Si como creo la locura al fin pudiera del todo invadirme y cometer esta atrocidad, cuando cuerdo tan lejos de mí está acto tan atroz, voluntariamente, antes de cometer un crimen tan nefando, horripilante, tamaña monstruosidad, voluntariamente me voy de este mundo.
Esta misma mañana, con todo el dolor de mi corazón por el dañó que sé que os voy a infligir, pero sabiendo que debo de hacer tal cosa para salvaguardar vuestra existencia, me dejaré caer por el acantilado y de esta forma poder poner fin a la situación que me abruma.
Vuelvo a decirte que es la única forma que se me ocurre para enfrentarme al mal que me atosiga y sin que ninguno de vosotros lo reciba.
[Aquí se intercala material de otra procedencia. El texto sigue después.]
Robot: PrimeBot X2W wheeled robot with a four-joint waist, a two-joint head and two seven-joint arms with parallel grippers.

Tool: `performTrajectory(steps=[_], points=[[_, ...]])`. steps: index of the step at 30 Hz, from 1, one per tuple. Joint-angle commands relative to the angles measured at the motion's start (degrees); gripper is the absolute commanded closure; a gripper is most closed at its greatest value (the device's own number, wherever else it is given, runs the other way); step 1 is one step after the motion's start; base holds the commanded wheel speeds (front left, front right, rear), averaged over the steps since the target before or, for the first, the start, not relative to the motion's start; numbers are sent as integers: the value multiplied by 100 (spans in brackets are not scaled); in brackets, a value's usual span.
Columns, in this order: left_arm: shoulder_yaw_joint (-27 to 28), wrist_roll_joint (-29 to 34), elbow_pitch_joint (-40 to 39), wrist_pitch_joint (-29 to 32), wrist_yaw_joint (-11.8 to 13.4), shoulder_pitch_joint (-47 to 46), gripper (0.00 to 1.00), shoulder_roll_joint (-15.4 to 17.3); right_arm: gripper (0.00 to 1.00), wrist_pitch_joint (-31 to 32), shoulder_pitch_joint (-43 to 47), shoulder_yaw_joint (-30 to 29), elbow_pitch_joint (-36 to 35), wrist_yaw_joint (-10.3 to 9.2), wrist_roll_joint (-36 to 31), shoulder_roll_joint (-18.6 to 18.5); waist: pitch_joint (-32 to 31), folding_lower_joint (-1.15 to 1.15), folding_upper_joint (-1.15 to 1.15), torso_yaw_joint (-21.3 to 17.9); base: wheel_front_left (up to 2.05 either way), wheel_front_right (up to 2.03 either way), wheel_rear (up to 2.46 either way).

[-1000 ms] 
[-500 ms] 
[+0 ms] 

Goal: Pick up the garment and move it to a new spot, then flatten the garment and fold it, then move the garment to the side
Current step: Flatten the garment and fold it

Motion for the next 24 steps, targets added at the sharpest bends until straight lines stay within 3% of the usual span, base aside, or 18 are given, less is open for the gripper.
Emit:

Guárdame el secreto, quiero que me recuerden como fui, Esta es la primitiva resolución que tengo para resolver el dilema, me hubiera gustado cualquier otra que no os hiciera sufrir.
Te quiero. Baldomero”.

No guardó el secreto la afligida mujer. Pesaba enormemente cuanto decía y encerraba la misiva. Es por ello que, aquellos renglones quedaron para siempre en su memoria y la materialidad de la carta, aquella del hombre que tanto la amó, machacado por su vejez, muriera igualmente pegada al corazón de doña Florinda, pues nunca se separó de ella y del silencio de sus hijos, a los que miraba con ansía de que hubieran comprendido, el hondo sacrificio que se impuso su padre para no herirlos.